The Cardiff Locomotive Workshops (now known as the Cardiff Maintenance Centre) is a rail yard and rolling stock facility located between Cockle Creek and Cardiff stations near Newcastle, on the Main North railway line in New South Wales, Australia.

The site is currently occupied by Downer Rail, where rolling stock is assembled, maintained and stored.

==Early northern workshops==
The Hunter River Railway Company established meagre maintenance facilities adjacent to its line at its eastern terminus, near the current day Civic station. Civic Station is no longer in use. (All stations from Wickham to Newcastle are now served by the Newcastle Light Rail which terminates at Newcastle Beach. Opened on 17 February 2019) These formed the basis of the Honeysuckle Point Workshops the old buildings of which now lie within the area redeveloped by the Honeysuckle Development Corporation.

The workshops grew in size as the isolated Northern system developed.
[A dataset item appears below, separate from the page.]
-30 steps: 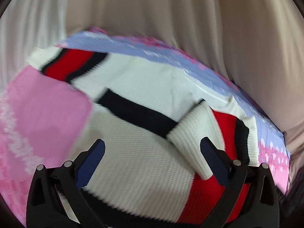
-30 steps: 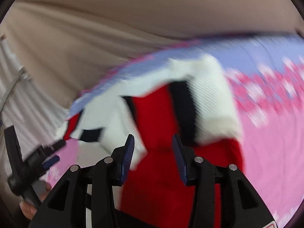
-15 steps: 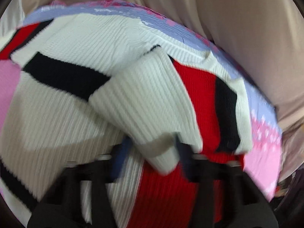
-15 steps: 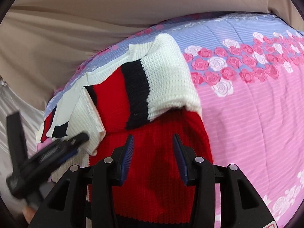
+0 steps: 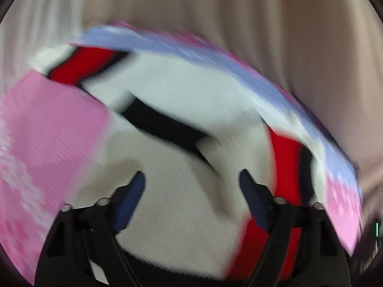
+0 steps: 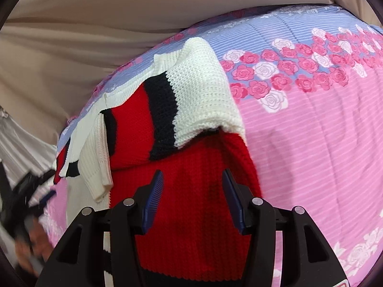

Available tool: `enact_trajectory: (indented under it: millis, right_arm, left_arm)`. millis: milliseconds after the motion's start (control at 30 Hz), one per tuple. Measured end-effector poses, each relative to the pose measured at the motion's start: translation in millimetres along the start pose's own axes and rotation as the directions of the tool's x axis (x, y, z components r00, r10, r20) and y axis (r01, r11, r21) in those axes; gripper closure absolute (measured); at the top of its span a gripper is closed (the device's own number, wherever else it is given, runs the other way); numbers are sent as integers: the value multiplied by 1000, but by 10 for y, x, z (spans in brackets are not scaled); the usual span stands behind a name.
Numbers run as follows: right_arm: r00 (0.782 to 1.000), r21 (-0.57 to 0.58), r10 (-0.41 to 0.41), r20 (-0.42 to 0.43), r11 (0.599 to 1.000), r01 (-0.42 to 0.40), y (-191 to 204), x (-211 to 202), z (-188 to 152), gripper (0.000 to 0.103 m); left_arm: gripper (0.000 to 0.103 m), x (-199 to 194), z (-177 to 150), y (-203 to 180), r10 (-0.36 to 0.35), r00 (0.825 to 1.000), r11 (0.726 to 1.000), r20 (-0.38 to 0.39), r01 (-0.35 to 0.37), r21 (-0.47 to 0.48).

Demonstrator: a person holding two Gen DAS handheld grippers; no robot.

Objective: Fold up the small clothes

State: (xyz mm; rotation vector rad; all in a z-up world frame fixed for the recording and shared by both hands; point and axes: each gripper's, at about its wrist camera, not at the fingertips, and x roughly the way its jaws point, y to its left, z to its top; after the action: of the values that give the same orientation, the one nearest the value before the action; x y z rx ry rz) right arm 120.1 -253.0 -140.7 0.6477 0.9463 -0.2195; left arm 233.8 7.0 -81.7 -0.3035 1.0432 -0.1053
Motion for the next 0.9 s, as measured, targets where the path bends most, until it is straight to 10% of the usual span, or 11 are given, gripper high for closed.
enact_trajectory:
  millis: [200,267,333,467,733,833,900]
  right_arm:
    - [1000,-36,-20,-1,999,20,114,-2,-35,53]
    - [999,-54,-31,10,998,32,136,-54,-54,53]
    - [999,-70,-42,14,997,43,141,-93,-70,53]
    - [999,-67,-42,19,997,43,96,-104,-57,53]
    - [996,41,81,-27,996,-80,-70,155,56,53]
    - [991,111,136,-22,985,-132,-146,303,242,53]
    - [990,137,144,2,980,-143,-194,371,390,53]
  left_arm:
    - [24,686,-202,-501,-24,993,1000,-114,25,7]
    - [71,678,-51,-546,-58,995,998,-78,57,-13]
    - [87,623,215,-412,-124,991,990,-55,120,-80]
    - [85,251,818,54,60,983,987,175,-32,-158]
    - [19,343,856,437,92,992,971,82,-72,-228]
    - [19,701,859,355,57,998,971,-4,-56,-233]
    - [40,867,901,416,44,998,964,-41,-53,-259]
Even when the first Hawkesbury River Railway Bridge linked it with the Sydney in 1889, a bright future for the workshops was assured. However, by 1925 the decision had been taken to abandon Honeysuckle Point as a locomotive centre and to build a new workshop with modern facilities, on a site where greater expansion could take place.

==Establishment==
On 15 November 1925, 127 acres of swamp land was purchased from 13,000 pounds. In November 1925, 172 acres (69.6ha) of land was purchased from the Newcastle Wallsend Coal Company and design of the new workshops began. The design was completed in time for work to start in the middle of 1926. The first sidings were connected to the main line in April, a platform for workers was in place by June and all sidings were completed by September of that year. Construction of the foundations for the buildings was well advanced by this time and erection of the steelwork started early the following year. By the end of 1927 the building work was virtually complete.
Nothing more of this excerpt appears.